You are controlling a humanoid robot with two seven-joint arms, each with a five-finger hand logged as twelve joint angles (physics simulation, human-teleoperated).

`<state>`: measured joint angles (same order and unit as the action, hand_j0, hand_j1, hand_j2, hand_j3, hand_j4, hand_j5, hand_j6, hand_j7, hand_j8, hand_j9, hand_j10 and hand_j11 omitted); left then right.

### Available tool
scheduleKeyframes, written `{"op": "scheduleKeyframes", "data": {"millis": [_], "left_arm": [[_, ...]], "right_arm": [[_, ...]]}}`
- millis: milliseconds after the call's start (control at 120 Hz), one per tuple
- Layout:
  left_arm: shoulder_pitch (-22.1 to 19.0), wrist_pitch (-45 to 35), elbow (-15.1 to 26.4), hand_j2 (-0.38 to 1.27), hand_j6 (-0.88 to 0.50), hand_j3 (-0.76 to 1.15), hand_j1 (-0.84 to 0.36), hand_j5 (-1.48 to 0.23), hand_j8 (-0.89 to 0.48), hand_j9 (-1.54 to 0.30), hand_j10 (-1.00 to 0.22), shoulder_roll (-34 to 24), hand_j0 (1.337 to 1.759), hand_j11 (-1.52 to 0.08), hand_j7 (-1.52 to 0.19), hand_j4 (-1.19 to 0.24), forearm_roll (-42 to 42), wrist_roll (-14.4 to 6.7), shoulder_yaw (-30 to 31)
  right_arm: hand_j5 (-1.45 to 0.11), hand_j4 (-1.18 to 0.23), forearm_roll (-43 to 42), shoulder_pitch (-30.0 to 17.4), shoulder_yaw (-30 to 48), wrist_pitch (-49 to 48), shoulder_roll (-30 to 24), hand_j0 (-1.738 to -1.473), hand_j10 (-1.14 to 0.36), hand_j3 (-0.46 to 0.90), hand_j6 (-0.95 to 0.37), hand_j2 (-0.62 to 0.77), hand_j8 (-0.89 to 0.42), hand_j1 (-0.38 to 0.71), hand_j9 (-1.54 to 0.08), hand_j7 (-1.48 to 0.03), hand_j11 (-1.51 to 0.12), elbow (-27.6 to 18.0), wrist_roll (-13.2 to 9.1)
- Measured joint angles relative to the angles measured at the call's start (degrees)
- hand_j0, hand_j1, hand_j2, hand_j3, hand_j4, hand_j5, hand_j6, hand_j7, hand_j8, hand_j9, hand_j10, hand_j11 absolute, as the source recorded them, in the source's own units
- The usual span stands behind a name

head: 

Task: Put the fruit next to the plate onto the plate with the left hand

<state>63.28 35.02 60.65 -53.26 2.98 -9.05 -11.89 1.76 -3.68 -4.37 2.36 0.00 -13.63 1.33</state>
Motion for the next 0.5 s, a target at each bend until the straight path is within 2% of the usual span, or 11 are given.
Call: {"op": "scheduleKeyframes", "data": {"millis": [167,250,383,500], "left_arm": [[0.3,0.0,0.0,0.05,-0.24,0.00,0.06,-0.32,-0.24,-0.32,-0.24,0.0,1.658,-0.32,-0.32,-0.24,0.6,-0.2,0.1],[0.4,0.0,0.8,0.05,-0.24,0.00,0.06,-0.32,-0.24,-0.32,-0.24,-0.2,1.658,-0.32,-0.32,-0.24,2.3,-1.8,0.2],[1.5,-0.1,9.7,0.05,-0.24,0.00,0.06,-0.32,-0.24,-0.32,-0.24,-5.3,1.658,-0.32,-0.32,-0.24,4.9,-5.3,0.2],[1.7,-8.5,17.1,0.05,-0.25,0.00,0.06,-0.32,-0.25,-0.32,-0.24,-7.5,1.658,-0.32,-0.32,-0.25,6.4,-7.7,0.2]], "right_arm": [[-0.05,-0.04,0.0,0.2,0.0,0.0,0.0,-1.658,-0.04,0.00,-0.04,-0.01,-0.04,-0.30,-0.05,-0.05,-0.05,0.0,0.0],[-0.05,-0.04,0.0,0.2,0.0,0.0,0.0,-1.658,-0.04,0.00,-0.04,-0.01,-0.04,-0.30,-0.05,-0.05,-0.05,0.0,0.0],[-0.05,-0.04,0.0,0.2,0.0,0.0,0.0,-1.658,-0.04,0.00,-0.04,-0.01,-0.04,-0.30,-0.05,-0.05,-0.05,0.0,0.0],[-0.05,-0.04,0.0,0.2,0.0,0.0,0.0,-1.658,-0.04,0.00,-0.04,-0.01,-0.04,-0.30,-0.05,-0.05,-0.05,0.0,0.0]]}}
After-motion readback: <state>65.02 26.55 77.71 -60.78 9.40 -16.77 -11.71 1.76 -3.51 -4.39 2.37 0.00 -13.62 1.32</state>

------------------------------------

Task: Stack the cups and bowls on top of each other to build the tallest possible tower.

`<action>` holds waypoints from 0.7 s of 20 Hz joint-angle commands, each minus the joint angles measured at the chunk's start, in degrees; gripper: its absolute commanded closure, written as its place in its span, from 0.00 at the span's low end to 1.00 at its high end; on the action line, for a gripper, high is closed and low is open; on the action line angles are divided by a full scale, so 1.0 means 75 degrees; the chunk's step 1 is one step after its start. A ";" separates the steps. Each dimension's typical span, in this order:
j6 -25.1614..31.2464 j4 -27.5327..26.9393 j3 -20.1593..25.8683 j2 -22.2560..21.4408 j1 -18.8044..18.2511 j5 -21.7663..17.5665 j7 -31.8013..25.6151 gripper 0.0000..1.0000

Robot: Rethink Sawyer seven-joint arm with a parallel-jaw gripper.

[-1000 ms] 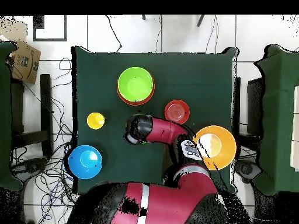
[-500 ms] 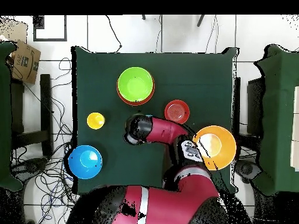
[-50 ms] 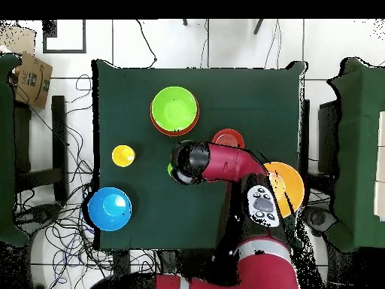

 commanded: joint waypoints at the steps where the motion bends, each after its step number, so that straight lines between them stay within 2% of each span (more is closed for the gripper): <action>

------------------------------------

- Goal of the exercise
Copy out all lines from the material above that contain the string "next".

- Completed task
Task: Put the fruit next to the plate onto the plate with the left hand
Motion for the next 0.5 s, a target at each bend until the straight path is within 2% of the usual span, or 11 are given.

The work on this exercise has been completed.